VOI value of information
Decision makers often have a range of values over which they evaluate VOI parameters (e.g., range of WTP thresholds). In addition, there is often heterogeneity between decision makers and contexts that impact the values selected for VOI parameters. Finally, for some VOI parameters there is uncertainty in the value of the parameter (e.g., number of prevalent cases).
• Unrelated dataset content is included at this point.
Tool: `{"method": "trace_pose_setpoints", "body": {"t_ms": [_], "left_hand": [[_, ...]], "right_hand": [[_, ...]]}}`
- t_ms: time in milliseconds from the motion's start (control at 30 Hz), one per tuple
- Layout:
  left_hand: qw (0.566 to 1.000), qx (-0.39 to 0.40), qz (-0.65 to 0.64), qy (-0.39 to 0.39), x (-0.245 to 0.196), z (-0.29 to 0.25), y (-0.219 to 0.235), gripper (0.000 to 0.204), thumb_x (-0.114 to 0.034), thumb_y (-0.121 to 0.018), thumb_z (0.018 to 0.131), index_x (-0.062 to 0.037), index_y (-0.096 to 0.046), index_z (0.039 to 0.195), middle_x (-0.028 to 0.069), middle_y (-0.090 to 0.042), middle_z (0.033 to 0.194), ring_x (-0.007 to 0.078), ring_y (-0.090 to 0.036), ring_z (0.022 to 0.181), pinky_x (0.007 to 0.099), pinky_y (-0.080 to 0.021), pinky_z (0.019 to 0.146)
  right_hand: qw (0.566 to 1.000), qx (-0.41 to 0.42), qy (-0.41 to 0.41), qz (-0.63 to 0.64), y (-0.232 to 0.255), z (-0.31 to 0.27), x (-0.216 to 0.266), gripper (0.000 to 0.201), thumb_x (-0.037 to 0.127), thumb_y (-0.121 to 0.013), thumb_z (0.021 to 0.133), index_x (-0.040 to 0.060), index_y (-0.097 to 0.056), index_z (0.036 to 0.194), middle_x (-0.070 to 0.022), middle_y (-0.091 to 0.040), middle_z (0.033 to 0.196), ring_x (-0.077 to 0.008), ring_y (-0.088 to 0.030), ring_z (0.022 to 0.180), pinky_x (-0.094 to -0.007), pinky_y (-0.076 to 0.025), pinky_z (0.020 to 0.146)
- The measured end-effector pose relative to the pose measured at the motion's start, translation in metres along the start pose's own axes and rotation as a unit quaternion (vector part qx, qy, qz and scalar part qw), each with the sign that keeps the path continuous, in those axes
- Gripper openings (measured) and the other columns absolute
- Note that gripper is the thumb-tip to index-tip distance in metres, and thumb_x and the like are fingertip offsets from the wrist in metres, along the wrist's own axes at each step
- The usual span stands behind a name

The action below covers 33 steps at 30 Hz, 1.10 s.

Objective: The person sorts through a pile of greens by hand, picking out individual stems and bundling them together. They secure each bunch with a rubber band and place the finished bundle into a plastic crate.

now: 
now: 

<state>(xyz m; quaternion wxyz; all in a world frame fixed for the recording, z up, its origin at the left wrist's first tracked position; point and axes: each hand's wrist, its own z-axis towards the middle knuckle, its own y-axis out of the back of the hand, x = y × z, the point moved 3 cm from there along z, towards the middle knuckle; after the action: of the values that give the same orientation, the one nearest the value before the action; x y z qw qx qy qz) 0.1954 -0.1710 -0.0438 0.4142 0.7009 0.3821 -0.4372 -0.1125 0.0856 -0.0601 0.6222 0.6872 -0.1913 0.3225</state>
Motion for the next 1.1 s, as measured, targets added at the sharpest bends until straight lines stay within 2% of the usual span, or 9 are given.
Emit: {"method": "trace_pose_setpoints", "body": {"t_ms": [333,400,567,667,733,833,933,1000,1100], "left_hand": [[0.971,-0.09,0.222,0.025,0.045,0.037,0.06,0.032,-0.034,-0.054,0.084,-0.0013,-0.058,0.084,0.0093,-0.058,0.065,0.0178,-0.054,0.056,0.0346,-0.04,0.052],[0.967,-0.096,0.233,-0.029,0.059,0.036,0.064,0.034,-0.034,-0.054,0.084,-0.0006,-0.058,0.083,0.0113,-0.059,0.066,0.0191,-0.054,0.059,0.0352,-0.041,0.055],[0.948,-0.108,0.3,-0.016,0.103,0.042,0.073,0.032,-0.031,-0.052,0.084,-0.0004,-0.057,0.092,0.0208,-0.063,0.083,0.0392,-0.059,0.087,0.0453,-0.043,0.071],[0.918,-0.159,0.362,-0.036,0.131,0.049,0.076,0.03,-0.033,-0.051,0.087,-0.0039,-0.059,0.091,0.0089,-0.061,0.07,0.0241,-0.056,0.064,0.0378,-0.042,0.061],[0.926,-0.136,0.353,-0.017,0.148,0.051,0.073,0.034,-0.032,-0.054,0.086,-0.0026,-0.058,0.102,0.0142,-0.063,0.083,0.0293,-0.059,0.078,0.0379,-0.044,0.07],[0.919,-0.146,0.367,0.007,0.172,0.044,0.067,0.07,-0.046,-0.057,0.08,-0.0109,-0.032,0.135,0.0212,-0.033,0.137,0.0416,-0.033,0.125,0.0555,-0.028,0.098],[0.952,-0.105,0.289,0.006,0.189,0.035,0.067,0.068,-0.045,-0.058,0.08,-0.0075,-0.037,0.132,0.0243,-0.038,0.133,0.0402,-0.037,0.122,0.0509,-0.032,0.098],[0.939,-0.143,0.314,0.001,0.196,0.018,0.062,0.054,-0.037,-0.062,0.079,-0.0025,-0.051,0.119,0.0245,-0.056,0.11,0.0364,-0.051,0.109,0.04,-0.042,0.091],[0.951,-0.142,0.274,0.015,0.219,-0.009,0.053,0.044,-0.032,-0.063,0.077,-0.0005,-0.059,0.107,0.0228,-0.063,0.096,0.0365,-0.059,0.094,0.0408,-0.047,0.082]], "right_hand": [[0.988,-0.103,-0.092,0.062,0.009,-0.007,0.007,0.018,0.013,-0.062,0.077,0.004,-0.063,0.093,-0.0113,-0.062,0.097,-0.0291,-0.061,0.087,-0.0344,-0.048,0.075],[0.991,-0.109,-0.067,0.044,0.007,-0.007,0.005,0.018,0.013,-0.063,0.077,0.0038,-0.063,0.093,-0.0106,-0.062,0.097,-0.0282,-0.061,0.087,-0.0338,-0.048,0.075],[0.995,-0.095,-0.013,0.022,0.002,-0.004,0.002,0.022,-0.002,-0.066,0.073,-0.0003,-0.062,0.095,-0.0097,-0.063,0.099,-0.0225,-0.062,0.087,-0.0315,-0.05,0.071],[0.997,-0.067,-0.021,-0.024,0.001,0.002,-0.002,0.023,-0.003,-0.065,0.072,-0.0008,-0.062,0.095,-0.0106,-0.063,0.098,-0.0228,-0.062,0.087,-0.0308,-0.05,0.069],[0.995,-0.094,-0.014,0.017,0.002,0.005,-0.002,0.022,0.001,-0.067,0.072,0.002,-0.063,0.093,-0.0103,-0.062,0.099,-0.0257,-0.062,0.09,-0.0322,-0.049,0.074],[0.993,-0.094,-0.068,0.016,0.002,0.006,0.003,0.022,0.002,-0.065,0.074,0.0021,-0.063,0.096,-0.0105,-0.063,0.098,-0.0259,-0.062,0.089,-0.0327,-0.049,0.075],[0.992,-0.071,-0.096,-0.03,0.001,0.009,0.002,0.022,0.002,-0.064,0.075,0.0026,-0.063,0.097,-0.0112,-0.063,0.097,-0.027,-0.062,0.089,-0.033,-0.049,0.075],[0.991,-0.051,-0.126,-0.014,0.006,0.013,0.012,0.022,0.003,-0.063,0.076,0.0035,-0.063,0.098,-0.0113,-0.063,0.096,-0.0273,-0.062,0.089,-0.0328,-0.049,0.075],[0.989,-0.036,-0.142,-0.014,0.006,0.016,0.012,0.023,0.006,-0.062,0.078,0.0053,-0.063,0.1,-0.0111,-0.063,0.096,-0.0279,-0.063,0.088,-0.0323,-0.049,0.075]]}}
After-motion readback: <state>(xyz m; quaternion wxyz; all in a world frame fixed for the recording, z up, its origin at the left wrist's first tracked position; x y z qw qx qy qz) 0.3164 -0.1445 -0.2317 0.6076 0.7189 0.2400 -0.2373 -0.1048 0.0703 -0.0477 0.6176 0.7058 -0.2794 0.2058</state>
Curve of Optimal Sample Size (COSS)
To determine variability in n* over a range of WTP values and VOI parameters, results can be visualized. The curve of optimal sample size (COSS) graphically presents the change in n* (y-axis) for each data collection process over a range of WTP thresholds (x-axis). Results are graphed over a range of WTP values and can also be presented for variation in select VOI parameters (e.g., cost of research), multiple select VOI parameters, or as best-case and worst-case scenarios where all VOI parameters are set to their extreme values. By graphing n* over a range of WTP values and VOI parameters, decision makers can identify if further data collection is warranted given their operating characteristics (Table 2 for COSS algorithm).
Table 2.
Step 1: | Generate a probabilistic sensitivity analysis dataset from an economic evaluation. |
Step 2: | For each willingness-to-pay threshold, calculate the expected value of sample information for a set of parameters or a proposed study design. |
Step 3: | For each willingness-to-pay threshold, calculate the expected net benefit of sampling as the difference between the expected value of sample information and cost of research for a study of size n. |
Step 4: | Compute the optimal sample size (n*) that maximizes the expected net benefit of sampling. |
Step 5: | Plot n* across willingness-to-pay thresholds. |
Applied COSS Example
Below we provide a simplified VOI example and corresponding R code (eStatistical Code; eTable 1 data dictionary) to generate the COSS. The data and R code are based on our prior cost-effectiveness analysis and VOI evaluation of nine urate-lowering treatment strategies for the management of gout [8]. From these analyses, we obtained the data from the PSA (eData 1). The emphasis of this example is on the application of the COSS; as such, the original study and data have been simplified for pedagogical purposes. Three strategies (allopurinol only dose-escalation, allopurinol-febuxostat sequential therapy dose-escalation, and febuxostat-allopurinol sequential therapy dose-escalation) were optimal across a range of WTP thresholds. We report the VOI analyses based on these three optimal strategies and select model inputs related to treatment effectiveness of allopurinol dose-escalation and health utilities.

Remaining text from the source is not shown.